(Dataset records)
........
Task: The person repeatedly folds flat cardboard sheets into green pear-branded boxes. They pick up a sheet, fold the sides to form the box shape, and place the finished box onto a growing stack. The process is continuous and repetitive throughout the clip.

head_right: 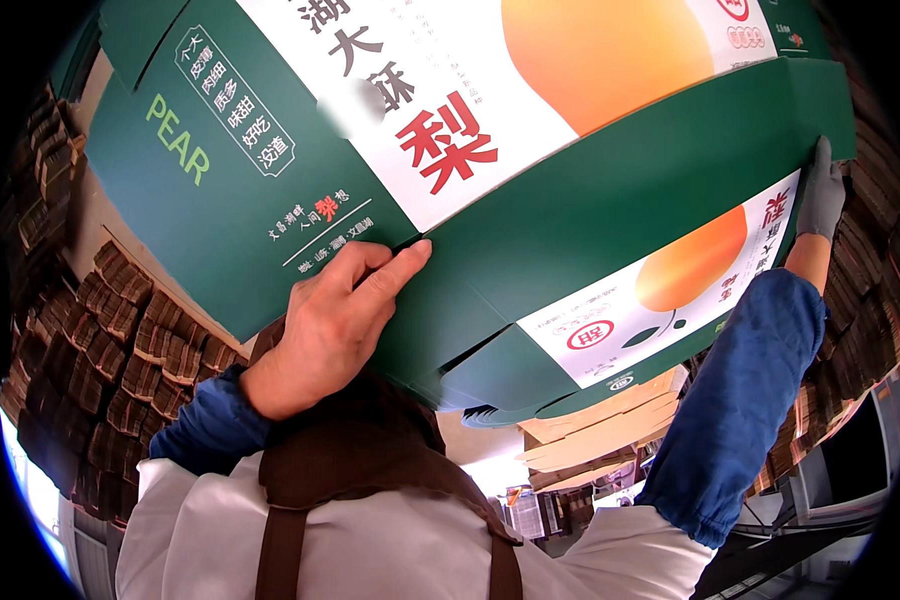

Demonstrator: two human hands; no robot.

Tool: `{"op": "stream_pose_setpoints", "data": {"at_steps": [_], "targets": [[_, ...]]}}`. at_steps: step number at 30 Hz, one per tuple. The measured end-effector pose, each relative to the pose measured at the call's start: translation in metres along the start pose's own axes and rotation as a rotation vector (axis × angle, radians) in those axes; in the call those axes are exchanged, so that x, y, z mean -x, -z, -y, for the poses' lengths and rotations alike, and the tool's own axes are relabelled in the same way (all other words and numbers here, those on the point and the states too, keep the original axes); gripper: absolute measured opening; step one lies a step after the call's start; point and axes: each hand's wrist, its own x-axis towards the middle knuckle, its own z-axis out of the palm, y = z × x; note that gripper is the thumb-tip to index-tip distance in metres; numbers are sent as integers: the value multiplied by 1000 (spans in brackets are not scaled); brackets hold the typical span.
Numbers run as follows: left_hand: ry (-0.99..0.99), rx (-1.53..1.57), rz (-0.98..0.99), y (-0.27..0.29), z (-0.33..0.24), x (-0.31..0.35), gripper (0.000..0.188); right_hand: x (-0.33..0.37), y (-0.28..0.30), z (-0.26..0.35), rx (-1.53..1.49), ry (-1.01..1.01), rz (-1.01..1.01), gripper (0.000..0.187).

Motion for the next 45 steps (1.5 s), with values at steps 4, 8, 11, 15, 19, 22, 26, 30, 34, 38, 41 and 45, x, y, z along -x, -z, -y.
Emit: {"op": "stream_pose_setpoints", "data": {"at_steps": [4, 8, 11, 15, 19, 22, 26, 30, 34, 38, 41, 45], "targets": [[13, -3, 12, 0, 0, 0, 53, -2, 0, -1, 15, 10, 13, 64], [7, 6, 22, 0, 2, -1, 53, -2, -2, -2, -13, 20, 9, 64], [-7, 11, 23, 0, 4, -1, 53, -1, -2, -3, -9, -2, 6, 63], [-38, 14, 28, 0, 8, 1, 54, -1, -3, -2, -10, -28, 4, 63], [-46, 21, 21, 0, 9, 1, 55, 1, -5, 0, 23, -6, -19, 64], [-45, 9, 28, 0, 11, 0, 56, 3, -9, 5, 40, -1, -21, 65], [0, 25, 82, 6, 10, -1, 56, 0, -5, 0, 172, 151, -27, 58], [20, -1, 124, 8, 3, -4, 55, -18, 3, -27, 459, 214, -78, 58], [-15, -42, 107, 5, 0, -8, 55, 11, -10, 4, 287, 79, -135, 61], [-31, -49, 111, 4, 0, -10, 54, 19, -3, 0, 94, 40, -135, 53], [-25, -65, 112, 4, 2, -8, 53, 33, -2, 13, 118, -22, -146, 51], [-40, -67, 106, 5, 3, -11, 52, 39, 0, 5, 41, -23, -156, 50]]}}
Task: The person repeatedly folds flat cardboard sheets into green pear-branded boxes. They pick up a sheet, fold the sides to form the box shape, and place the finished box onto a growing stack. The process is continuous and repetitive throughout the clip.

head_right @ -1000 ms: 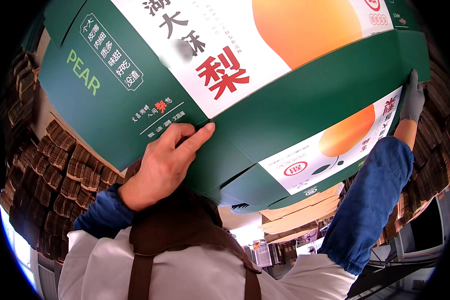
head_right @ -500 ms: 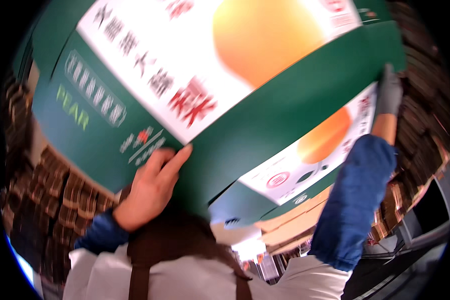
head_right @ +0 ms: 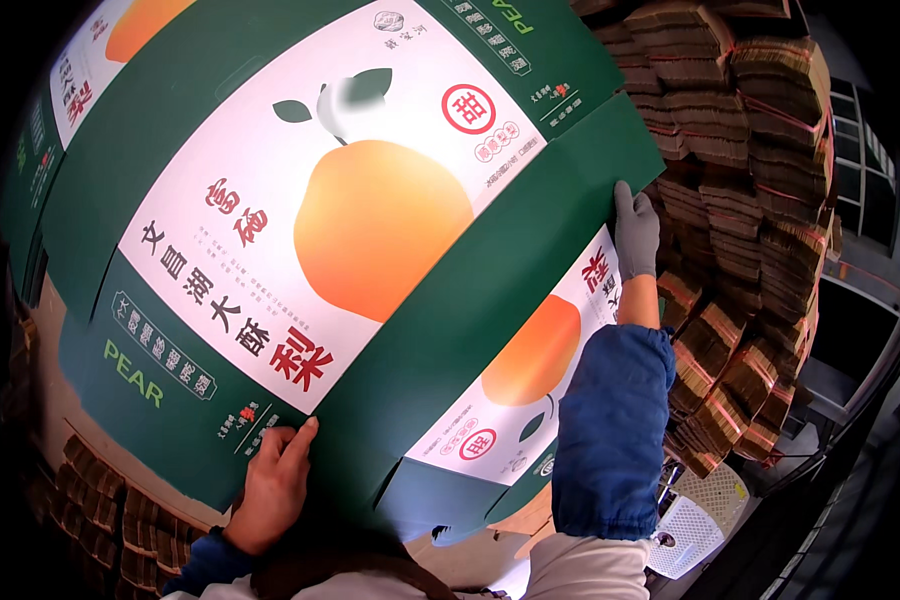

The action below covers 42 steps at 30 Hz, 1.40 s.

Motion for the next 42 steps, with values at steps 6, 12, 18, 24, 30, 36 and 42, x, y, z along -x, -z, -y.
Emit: {"op": "stream_pose_setpoints", "data": {"at_steps": [6, 12, 18, 24, 30, 36, 42], "targets": [[-13, 5, -7, 1, 1, 0, 51, 2, 2, -1, -48, -47, 0, 47], [-7, 14, -2, 0, 3, 1, 51, 12, 8, 9, -137, 23, -9, 36], [-3, 28, 7, 3, 2, -1, 52, 11, 10, -5, -186, -63, 50, 38], [-4, 33, 15, 3, 2, -1, 51, 7, 9, -18, -261, -55, 67, 35], [12, 34, 28, 4, 2, -1, 50, 7, 7, -15, -283, -63, 107, 35], [8, 28, 31, 4, 3, -1, 51, 6, 1, -17, -273, -43, 76, 38], [4, 25, 28, 3, 2, -1, 51, 5, -1, -20, -251, -25, 60, 41]]}}
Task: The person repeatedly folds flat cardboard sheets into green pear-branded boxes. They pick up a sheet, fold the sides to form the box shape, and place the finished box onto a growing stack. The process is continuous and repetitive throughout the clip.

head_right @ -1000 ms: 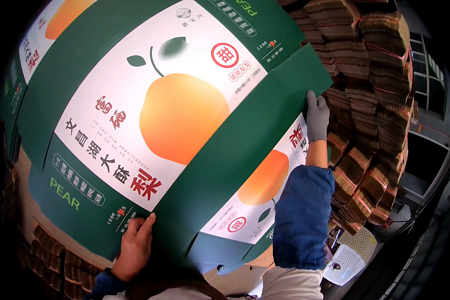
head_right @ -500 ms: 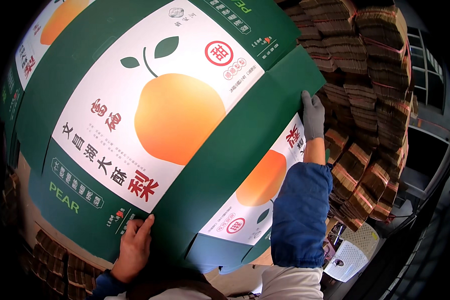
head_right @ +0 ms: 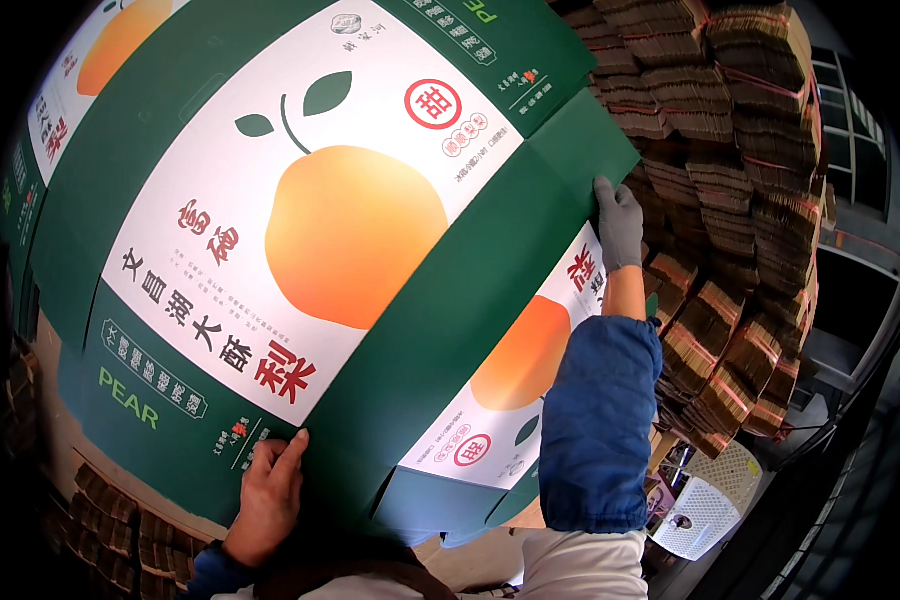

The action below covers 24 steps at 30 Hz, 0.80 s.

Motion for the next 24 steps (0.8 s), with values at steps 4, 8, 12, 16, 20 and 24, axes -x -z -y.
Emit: {"op": "stream_pose_setpoints", "data": {"at_steps": [4, 8, 12, 16, 20, 24], "targets": [[-3, 10, -1, -2, 1, 0, 51, 3, 0, 8, 79, -60, 14, 42], [13, 30, 21, 0, 0, 1, 52, -1, 1, -5, 104, -36, -8, 48], [21, 45, 35, 3, 0, 5, 54, -22, 5, -41, 496, 226, 18, 41], [-5, 49, 26, 1, 3, -1, 51, -36, 23, -54, 612, 372, 109, 29], [13, 93, -13, 0, 7, 5, 52, -35, 14, -34, 62, -70, 111, 34], [2, 98, -47, -5, 10, 9, 52, -32, 19, -42, 283, 293, 219, 32]]}}
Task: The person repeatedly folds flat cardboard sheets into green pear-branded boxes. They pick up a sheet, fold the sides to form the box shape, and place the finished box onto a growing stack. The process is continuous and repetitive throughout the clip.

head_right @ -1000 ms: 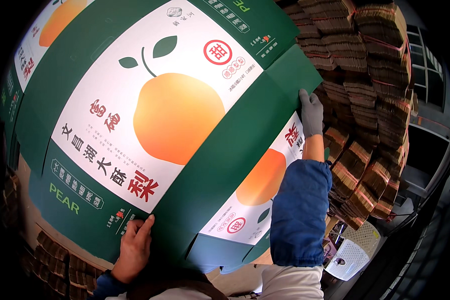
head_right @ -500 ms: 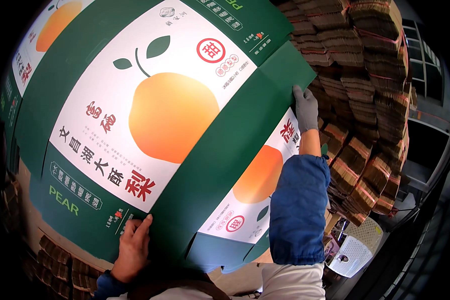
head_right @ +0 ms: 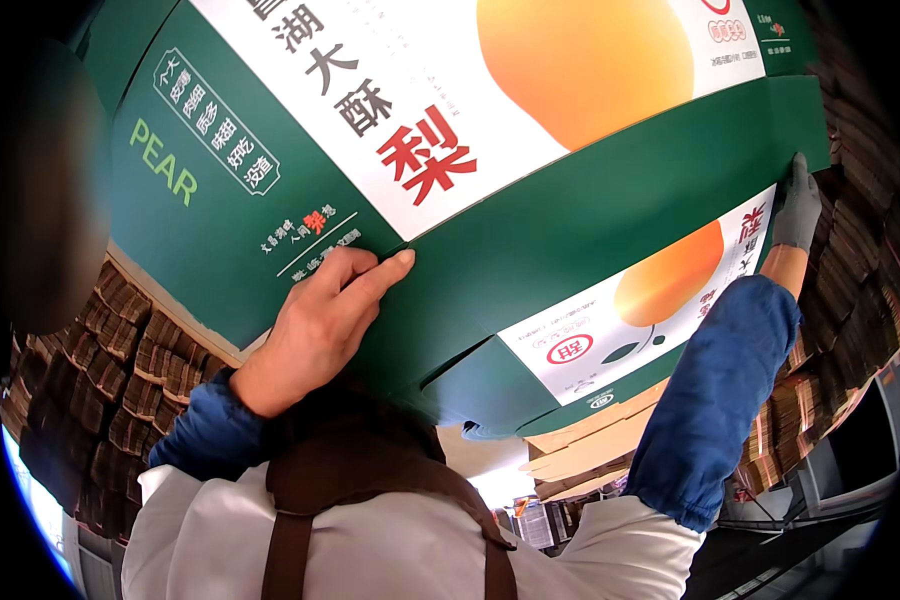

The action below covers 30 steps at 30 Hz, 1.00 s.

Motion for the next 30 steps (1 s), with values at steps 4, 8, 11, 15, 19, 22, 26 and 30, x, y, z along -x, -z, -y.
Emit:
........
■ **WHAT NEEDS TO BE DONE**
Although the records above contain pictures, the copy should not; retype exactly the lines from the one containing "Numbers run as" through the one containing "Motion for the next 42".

■ **EXERCISE ANSWER**
Numbers run as follows: left_hand: ry (-0.99..0.99), rx (-1.53..1.57), rz (-0.98..0.99), y (-0.27..0.29), z (-0.33..0.24), x (-0.31..0.35), gripper (0.000..0.188); right_hand: x (-0.33..0.37), y (-0.28..0.30), z (-0.26..0.35), rx (-1.53..1.49), ry (-1.01..1.01), rz (-1.01..1.01), gripper (0.000..0.187).

Motion for the next 45 steps (1.5 s), with values at steps 4, 8, 11, 15, 19, 22, 26, 30, 34, 38, 41 and 45, x, y, z along -x, -z, -y.
Emit: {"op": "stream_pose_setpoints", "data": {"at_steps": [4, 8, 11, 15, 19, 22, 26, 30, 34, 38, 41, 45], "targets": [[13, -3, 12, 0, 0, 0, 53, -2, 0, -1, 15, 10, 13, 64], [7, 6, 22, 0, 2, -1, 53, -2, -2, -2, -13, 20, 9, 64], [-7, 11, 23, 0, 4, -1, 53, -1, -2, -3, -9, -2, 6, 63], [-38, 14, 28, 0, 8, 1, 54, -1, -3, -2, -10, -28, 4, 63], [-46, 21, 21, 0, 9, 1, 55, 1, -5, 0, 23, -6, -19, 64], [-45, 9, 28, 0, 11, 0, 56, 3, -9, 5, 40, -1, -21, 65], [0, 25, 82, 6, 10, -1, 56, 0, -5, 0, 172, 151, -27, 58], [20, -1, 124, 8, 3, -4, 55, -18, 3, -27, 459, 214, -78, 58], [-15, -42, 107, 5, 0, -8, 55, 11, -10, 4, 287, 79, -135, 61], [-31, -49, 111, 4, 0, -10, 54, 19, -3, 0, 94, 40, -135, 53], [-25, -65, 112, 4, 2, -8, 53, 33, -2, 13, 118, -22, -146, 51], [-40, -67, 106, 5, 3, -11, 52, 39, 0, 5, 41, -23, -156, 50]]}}
Task: The person repeatedly folds flat cardboard sheets into green pear-branded boxes. They pick up a sheet, fold the sides to form the box shape, and place the finished box onto a growing stack. The process is continuous and repetitive throughout the clip.

head_right @ -1000 ms: 
head_right @ -500 ms: 
head_right @ +0 ms: 

The action below covers 42 steps at 30 Hz, 1.40 s.

Motion for the next 42 steps, with values at steps 6, 12, 18, 24, 30, 36 and 42, x, y, z along -x, -z, -y.

There is nothing further to this exercise.